Anche il grado di integrazione tra le scuole e le altre realtà territoriali, come evidenziato dai dati delle Camere di Commercio,  è disomogenea. Per misurare questo legame, guardiamo al numero di aziende locali che offre opportunità di Percorsi per le Competenze Trasversali e per l’Orientamento (PCTO) agli studenti delle scuole superiori. Sebbene il PCTO sia strutturato a livello nazionale, la sua applicazione varia tra istituti: gli studenti svolgono le ore previste dal piano impegnati in attività diverse in base alle collaborazioni con altre realtà attivate dalla propria scuola. Considerando le collaborazioni con aziende della regione ogni 100 studenti, gli studenti toscani hanno più frequenti occasioni di interazione, mentre in Abruzzo e Campania gli studenti incontrano maggiori difficoltà nell’accesso a queste opportunità di connessione con il territorio. Se il dialogo tra la scuola e la comunità locale influenza lo sviluppo di abilità trasversali e porta a una maggiore consapevolezza del proprio ruolo nella società, gli studenti in aree meno integrate sono esposti a meno occasioni per sviluppare, ad esempio, capacità di problem solving, lavorare in team o parlare in pubblico, oltre che di creare nuove connessioni nel proprio territorio di origine. 

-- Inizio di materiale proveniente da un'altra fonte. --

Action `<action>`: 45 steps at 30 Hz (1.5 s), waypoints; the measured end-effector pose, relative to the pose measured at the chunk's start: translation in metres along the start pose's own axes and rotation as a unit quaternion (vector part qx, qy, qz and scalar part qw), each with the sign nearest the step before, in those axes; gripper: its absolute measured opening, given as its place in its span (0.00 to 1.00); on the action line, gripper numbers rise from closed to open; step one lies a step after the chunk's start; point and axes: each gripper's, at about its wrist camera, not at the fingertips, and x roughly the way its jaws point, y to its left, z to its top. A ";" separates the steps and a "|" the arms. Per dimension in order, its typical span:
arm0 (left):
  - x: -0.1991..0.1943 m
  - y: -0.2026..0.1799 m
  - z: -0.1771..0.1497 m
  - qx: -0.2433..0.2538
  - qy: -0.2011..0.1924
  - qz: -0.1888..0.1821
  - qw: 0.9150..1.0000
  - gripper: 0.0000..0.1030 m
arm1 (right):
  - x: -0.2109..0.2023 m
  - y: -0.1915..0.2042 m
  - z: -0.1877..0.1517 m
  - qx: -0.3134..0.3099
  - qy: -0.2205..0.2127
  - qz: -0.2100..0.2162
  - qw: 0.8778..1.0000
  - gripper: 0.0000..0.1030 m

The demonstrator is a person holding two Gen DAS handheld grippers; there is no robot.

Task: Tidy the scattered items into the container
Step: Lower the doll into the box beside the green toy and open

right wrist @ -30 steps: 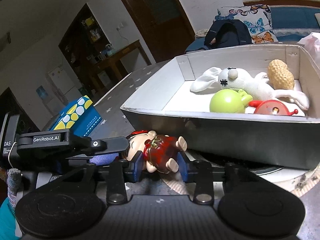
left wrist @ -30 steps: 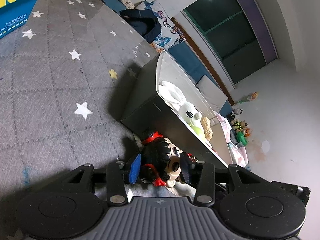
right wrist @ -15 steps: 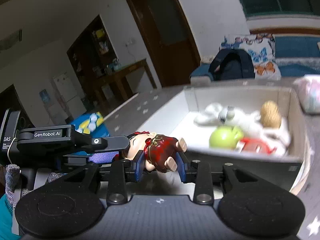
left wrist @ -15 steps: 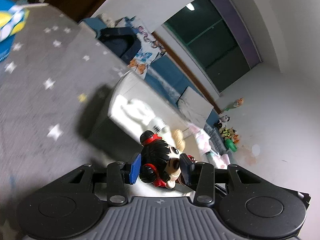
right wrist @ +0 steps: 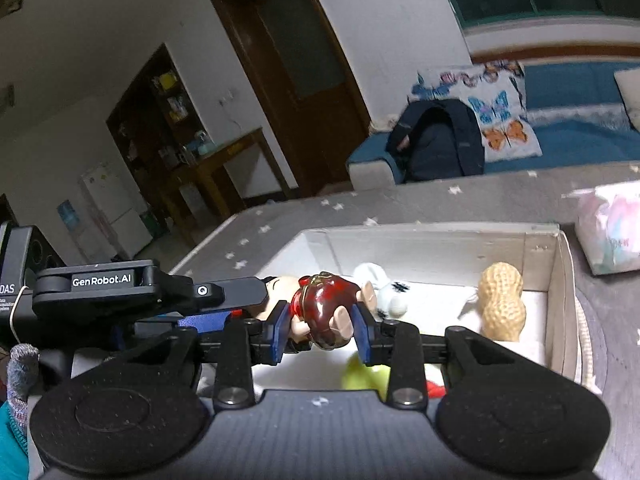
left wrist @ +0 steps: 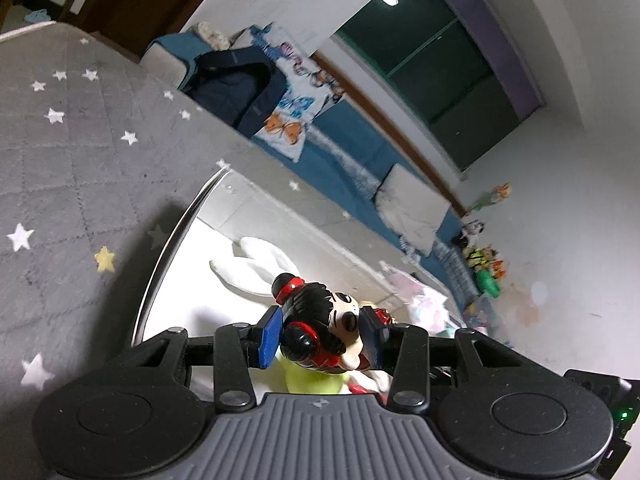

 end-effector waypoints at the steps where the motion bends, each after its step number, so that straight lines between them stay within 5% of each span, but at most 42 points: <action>1: 0.007 0.002 0.002 0.000 0.003 0.007 1.000 0.43 | 0.006 -0.005 0.001 0.006 0.008 -0.001 1.000 0.32; 15: 0.041 0.002 -0.002 0.028 0.018 0.078 0.996 0.43 | 0.055 -0.026 0.006 -0.002 0.067 -0.018 0.998 0.32; 27: 0.031 -0.009 -0.009 0.053 0.009 0.089 0.995 0.43 | 0.053 -0.019 0.001 -0.019 0.072 -0.031 0.997 0.35; 45: -0.021 -0.051 -0.047 0.138 -0.027 0.122 0.983 0.42 | -0.023 0.028 -0.028 -0.112 -0.001 -0.065 0.992 0.84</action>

Queste tre radici delle disuguaglianze scolastiche hanno a loro volta origine nel modo in cui la riforma Gentile ha concepito l’organizzazione per indirizzi, il sistema di reclutamento degli insegnanti centralizzato e un approccio pedagogico che ruota intorno all’aula frontale. A cent’anni di distanza, nell’analizzare come queste scelte permeano ancora la scuola di oggi, il principio guida riprende il concetto di “uguaglianza delle capacità” (equality of capabilities), elaborato in filosofia dell’economia dal premio Nobel per l’economia Amartya Sen e dalla filosofa statunitense Martha Nussbaum. Questo concetto va oltre l’uguaglianza delle opportunità (equality of opportunities) e dei risultati finali (equality of outcomes), concentrandosi sulla necessità di creare le condizioni sociali e materiali necessarie affinché ogni studente possa sviluppare le proprie capacità e realizzare pienamente il proprio potenziale, indipendentemente dal punto di partenza. Per la scuola di domani, non si tratta solo di garantire a tutti le stesse opportunità, ma di sostenere attivamente ogni individuo nel concretizzare il proprio progetto di vita.